|
|
|
|
|
|
Review | |
|
The hero of "White" tries to make money by performing in the Paris Metro. But he is not a musician, and his instrument - a pocket comb with a sheet of paper folded over it - doesn't inspire many donations. He's reached the bottom of the barrel, this sad sack migrant from Poland whose beautiful wife has divorced him. And he is homesick. At last inspiration strikes. A friend is flying to Poland. Karol (Zbigniew Zamachowski) will ship himself home curled up inside the man's suitcase.
Is this possible? Better not to ask. The movie creates a great droll comic moment when the friend lingers at the baggage claim carousel in the Warsaw Airport until it becomes unmistakable that the luggage . . . has been lost. And then there is a scene showing that the missing suitcase, with Karol still inside, has been stolen. Thieves open it, are bitterly disappointed to find only a man inside, and beat him. Then they cast him aside onto a rubbish heap. It is bitterly cold. Bloody but optimistic, he surveys the grim landscape and says, "Home at last."
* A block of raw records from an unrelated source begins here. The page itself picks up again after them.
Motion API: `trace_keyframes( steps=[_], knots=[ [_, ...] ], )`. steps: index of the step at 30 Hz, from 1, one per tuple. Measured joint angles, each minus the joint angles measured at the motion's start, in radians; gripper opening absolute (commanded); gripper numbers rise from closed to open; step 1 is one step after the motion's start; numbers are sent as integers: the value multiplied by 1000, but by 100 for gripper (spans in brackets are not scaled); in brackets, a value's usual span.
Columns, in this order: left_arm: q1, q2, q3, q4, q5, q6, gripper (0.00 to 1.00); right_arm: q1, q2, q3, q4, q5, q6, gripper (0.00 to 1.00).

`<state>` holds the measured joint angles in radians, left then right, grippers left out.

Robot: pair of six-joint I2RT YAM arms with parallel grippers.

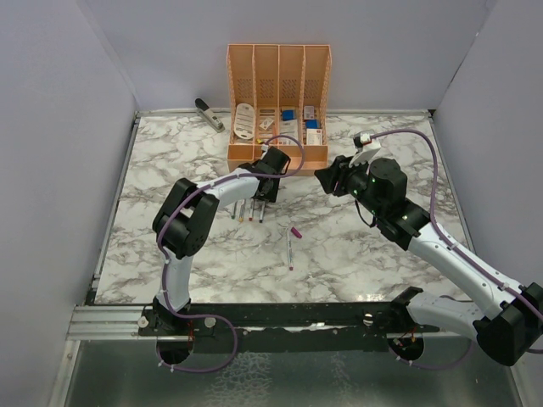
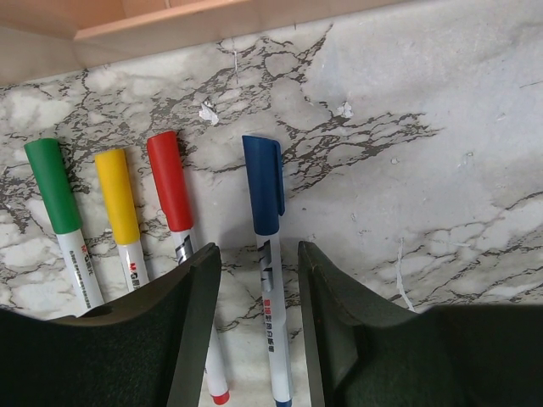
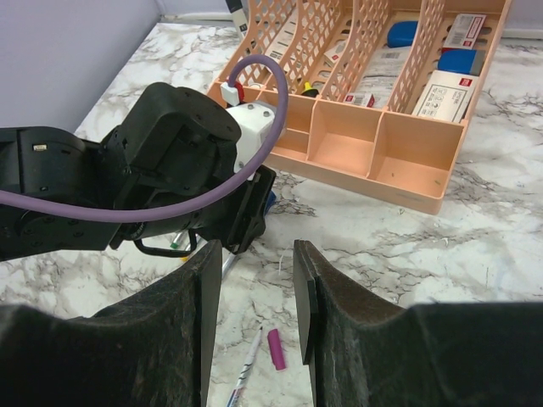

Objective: Insert the pens into the pen caps

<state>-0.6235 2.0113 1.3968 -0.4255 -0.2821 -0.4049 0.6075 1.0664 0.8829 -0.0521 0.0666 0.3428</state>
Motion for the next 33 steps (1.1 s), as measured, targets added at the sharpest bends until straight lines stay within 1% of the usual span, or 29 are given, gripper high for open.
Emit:
trace_keyframes(
  steps=[13,18,23,25,29,33],
  knots=[
    [-23,-27,4,-29,5,16,43,0,17,0,-2,0,-5,39],
    [-49,-105,4,-59,4,23,43,0,47,1,-48,15,-19,38],
    [-88,-225,-1,-89,-4,27,43,0,58,-2,-143,33,-23,35],
    [-100,-285,-34,-82,1,26,43,0,59,-5,-175,33,-24,33],
    [-118,-410,-174,-82,29,13,43,0,70,-21,-233,14,-26,31],
    [-130,-477,-307,-82,88,-2,44,0,93,-42,-287,7,-25,31]
  ],
)
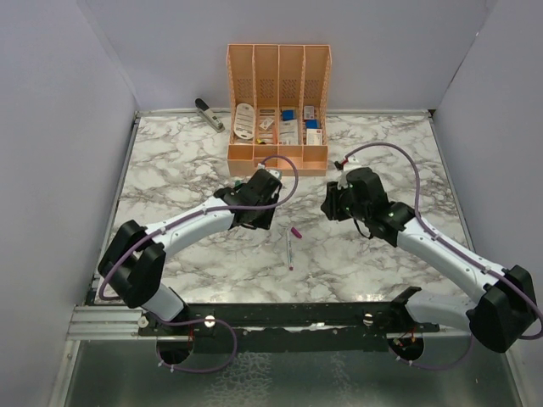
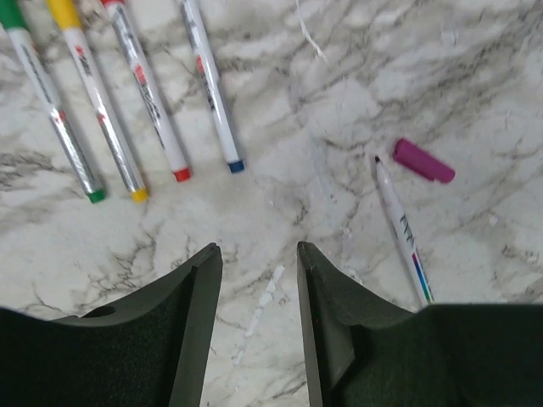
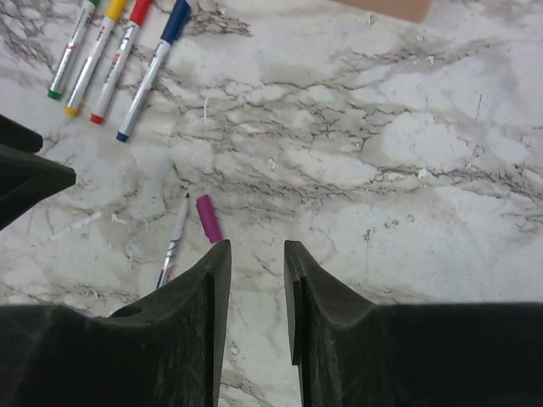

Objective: Insert the pens into the pen caps

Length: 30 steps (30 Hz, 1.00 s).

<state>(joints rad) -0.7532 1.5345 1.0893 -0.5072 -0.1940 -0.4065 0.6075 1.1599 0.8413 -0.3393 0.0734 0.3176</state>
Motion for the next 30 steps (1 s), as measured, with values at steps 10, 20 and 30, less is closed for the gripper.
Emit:
trace_keyframes(
  steps=[10,20,30],
  knots=[
    [-89,-32,-77,-1,95,-34,45,0,24,-10,-36,-32,1,29],
    [-160,2,-69,23,140,-49,48,0,25,-50,-60,-41,4,29],
    [-203,135,-13,26,152,-48,49,0,-39,-50,-88,49,45,29]
  ],
)
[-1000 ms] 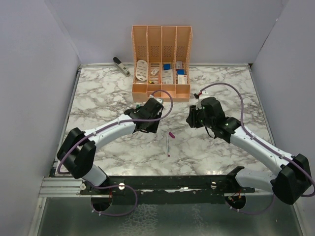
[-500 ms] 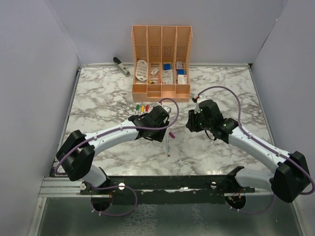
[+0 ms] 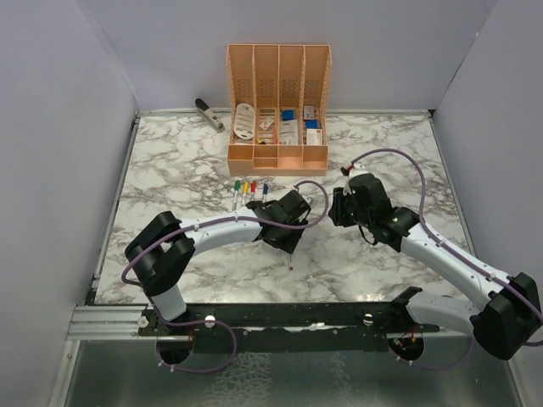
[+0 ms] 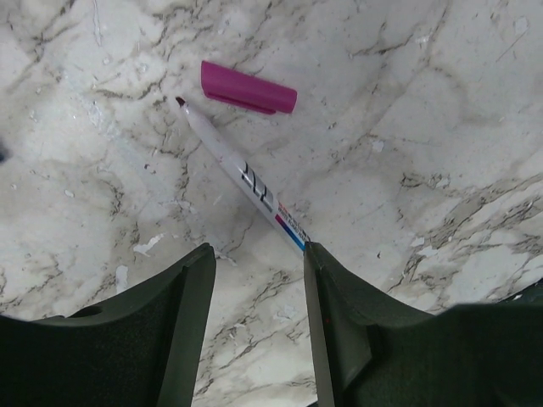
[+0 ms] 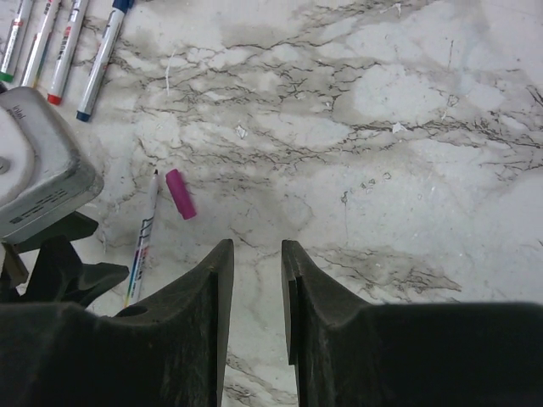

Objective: Insert the pens into the pen caps

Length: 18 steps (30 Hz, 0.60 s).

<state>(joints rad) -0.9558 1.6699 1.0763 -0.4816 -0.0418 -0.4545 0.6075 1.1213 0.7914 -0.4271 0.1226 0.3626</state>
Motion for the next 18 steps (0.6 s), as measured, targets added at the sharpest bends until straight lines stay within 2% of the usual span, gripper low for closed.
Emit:
trace_keyframes(
  steps=[8,18],
  knots=[
    [-2,107,96,-2,12,0,49,0,-29,0,-11,27,0,29],
    [-10,148,111,-39,19,-11,49,0,-63,0,-18,40,-1,29]
  ],
)
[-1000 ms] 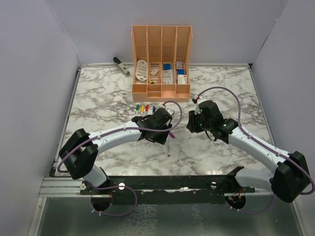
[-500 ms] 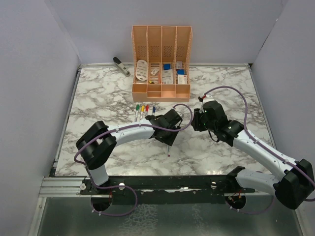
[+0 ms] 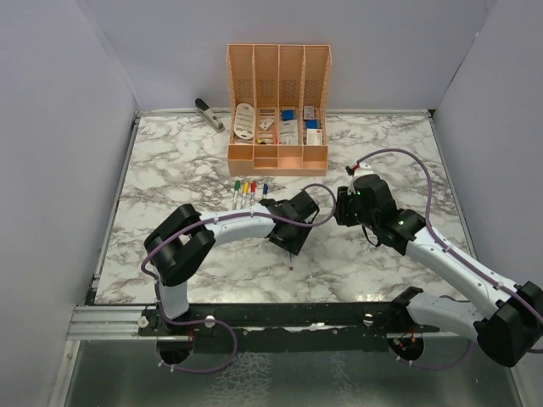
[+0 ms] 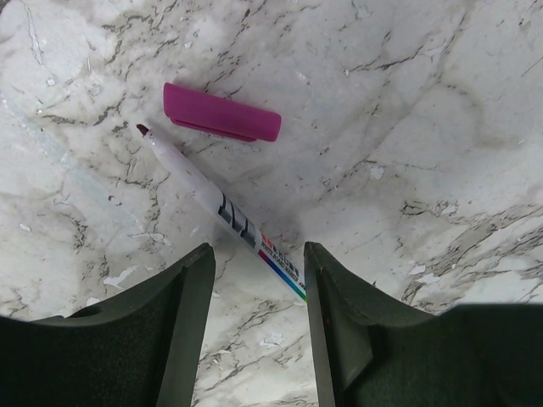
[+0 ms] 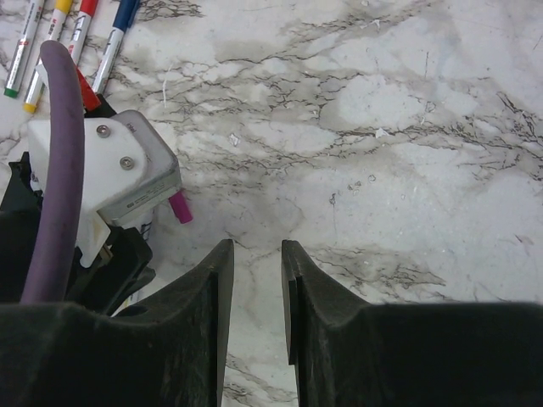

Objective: Insert the pens into the pen caps

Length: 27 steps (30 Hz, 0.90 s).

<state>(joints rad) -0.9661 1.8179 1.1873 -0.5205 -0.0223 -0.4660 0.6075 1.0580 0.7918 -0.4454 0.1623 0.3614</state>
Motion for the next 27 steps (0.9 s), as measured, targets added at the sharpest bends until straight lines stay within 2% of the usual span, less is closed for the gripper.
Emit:
trace_keyframes(
  steps=[4,19,27],
  knots=[
    [-1,0,0,-29,0,-8,46,0,0,0,0,2,0,29],
    [-3,-2,-18,-113,-66,-35,45,0,-10,0,2,3,2,29],
    [6,0,-13,-132,-94,-19,41,0,-32,0,1,3,12,29]
  ],
)
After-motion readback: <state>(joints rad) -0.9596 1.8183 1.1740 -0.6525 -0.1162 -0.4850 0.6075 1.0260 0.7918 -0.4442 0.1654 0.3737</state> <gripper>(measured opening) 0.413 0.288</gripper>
Depending on your state of mind, these events may sound funnier, or more painful, than they really are. Krzysztof Kieslowski directs "White" in a deadpan, matter-offact style that treats his strange subject matter as if it were merely factual. "White" is the middle film in his trilogy based on the colors of the French flag, coming between "Blue," which was about a woman coming to grips with the death of her husband, and the forthcoming "Red," about a woman whose accidental friendship with a judge leads to profound changes in her life. All of these films approach their subjects with such irony that we cannot take them at face value; "White" is the anti-comedy, in between the anti-tragedy and the anti-romance.
Kieslowski is Polish, now working in France, and in "White" he considers the new, post-communist Poland. His hero (whose name, Karol, is Polish for "Charlie," not a coincidence), was a hairdresser before leaving for Paris, and he discovers that his brother is still operating the family salon. He agrees to do a few heads every day, and meanwhile looks around for opportunities. One quickly comes: The friend who shipped him to Poland now knows a man who wants to pay someone to kill him. A job's a job, although this one eventually provides the most poignant moment in the movie.
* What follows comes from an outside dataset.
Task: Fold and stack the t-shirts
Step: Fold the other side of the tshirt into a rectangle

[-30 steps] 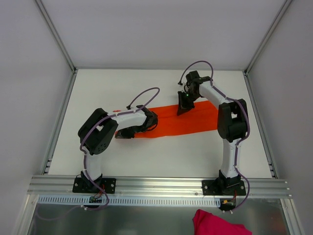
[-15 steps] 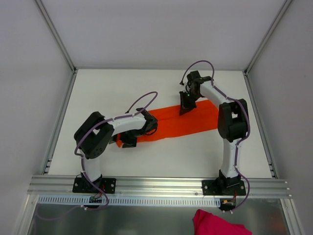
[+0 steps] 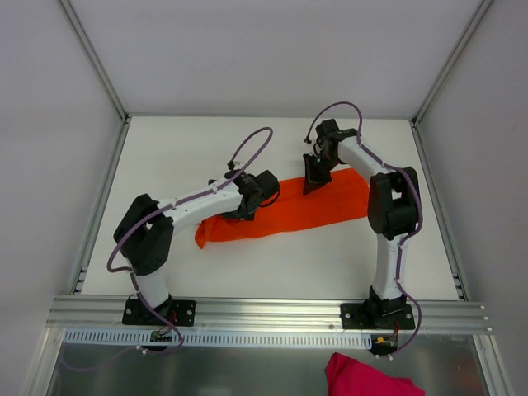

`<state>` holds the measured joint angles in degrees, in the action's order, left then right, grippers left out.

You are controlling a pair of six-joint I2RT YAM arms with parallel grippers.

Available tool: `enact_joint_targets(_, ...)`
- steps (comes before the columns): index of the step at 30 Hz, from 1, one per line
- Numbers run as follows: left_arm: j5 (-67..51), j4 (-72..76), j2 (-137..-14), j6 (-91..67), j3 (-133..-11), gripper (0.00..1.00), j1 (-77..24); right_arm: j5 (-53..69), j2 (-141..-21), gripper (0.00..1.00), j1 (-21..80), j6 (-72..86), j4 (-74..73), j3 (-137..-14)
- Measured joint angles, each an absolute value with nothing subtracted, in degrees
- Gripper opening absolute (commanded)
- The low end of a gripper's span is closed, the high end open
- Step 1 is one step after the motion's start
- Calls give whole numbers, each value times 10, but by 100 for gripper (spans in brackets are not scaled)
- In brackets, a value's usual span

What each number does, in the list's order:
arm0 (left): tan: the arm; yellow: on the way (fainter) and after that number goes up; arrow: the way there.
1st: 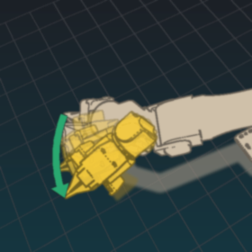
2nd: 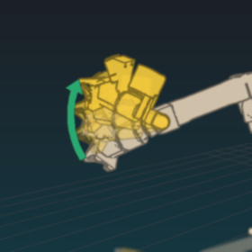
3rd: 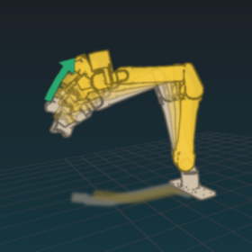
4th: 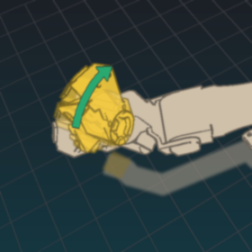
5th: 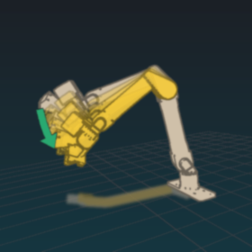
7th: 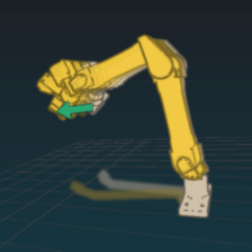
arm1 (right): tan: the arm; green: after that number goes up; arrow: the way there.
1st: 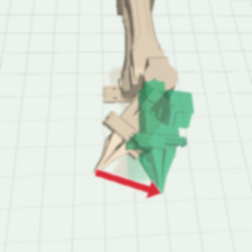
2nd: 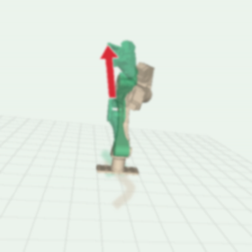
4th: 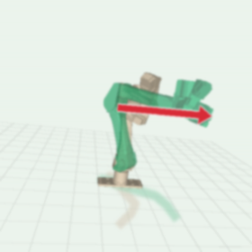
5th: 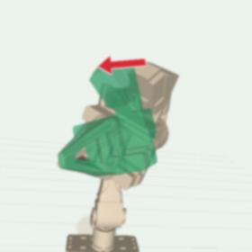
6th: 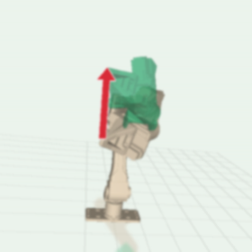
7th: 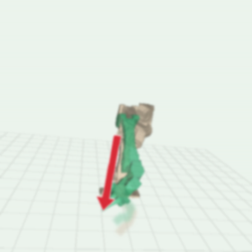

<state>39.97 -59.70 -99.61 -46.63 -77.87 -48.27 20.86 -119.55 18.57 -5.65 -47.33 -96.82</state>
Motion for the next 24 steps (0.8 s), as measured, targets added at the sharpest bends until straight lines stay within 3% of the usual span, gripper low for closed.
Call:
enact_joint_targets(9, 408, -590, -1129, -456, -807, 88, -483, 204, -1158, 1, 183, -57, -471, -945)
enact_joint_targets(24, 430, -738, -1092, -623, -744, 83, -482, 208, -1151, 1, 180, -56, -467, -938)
A capitalist Poland provides opportunities for someone like Karol, who has soon schemed and maneuvered himself into a position of relative wealth, and begins a complicated plan to lure his former wife (Julie Delpy) back to Poland. His relationship to her is complicated; he has not been able to make love with her since their wedding day, but exactly how he feels about this, and what his plans are after her return, remain mysteries that the movie only gradually unveils.
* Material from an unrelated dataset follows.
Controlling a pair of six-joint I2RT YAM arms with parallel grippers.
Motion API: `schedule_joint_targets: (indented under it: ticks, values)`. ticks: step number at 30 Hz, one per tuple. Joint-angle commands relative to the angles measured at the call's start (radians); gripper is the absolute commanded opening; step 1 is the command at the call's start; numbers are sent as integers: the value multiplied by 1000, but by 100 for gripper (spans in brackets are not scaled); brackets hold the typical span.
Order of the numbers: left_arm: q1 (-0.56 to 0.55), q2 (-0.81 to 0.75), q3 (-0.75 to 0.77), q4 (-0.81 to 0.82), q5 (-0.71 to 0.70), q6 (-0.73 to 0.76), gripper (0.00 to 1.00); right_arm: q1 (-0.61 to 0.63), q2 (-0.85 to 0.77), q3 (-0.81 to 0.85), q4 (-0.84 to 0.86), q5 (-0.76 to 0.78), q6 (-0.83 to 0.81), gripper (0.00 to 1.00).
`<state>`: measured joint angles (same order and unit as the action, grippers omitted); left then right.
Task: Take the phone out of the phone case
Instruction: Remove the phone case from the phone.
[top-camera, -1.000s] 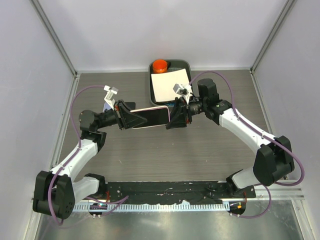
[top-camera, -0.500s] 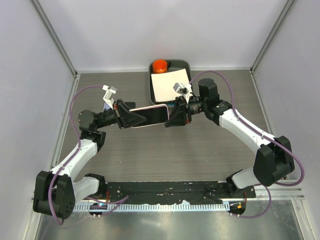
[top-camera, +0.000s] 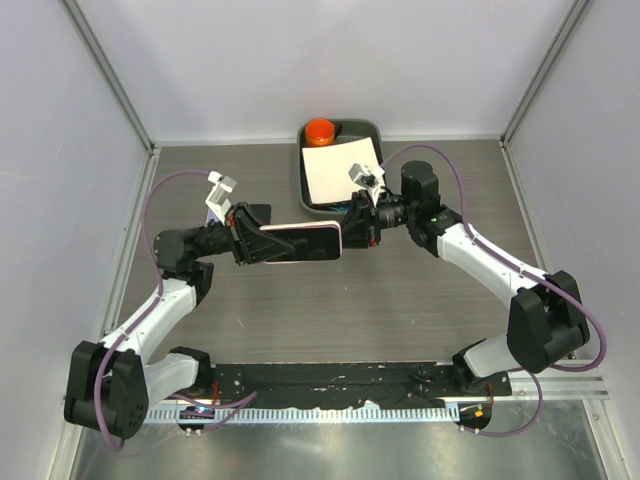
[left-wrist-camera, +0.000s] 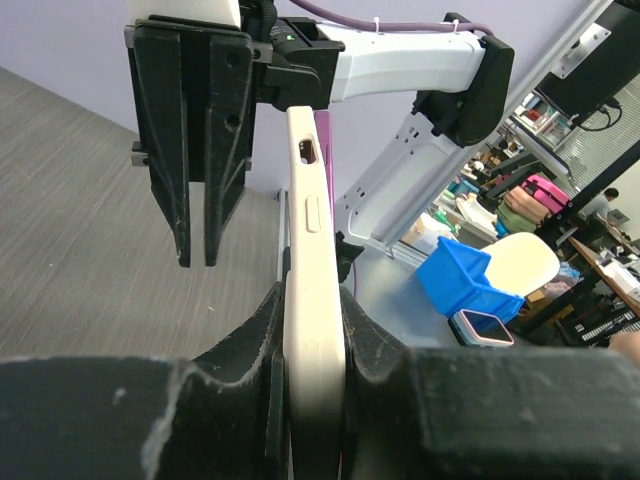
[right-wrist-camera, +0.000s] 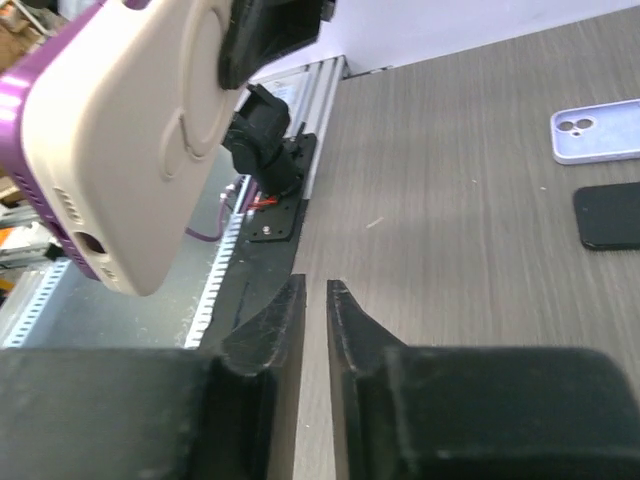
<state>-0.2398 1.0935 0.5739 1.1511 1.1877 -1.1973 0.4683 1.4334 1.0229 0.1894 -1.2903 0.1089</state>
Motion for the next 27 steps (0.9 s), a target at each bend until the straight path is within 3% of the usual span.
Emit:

Kieslowski allows a great deal of apparent chance in his stories. They do not move from A to B, but wander dazedly through the lives of their characters. That lends a certain suspense; since we do not know the plot, there is no way for us to anticipate what will happen next. He takes a quiet delight in producing one rabbit after another from his hat, hinting much, but revealing facts about his characters only when they must be known.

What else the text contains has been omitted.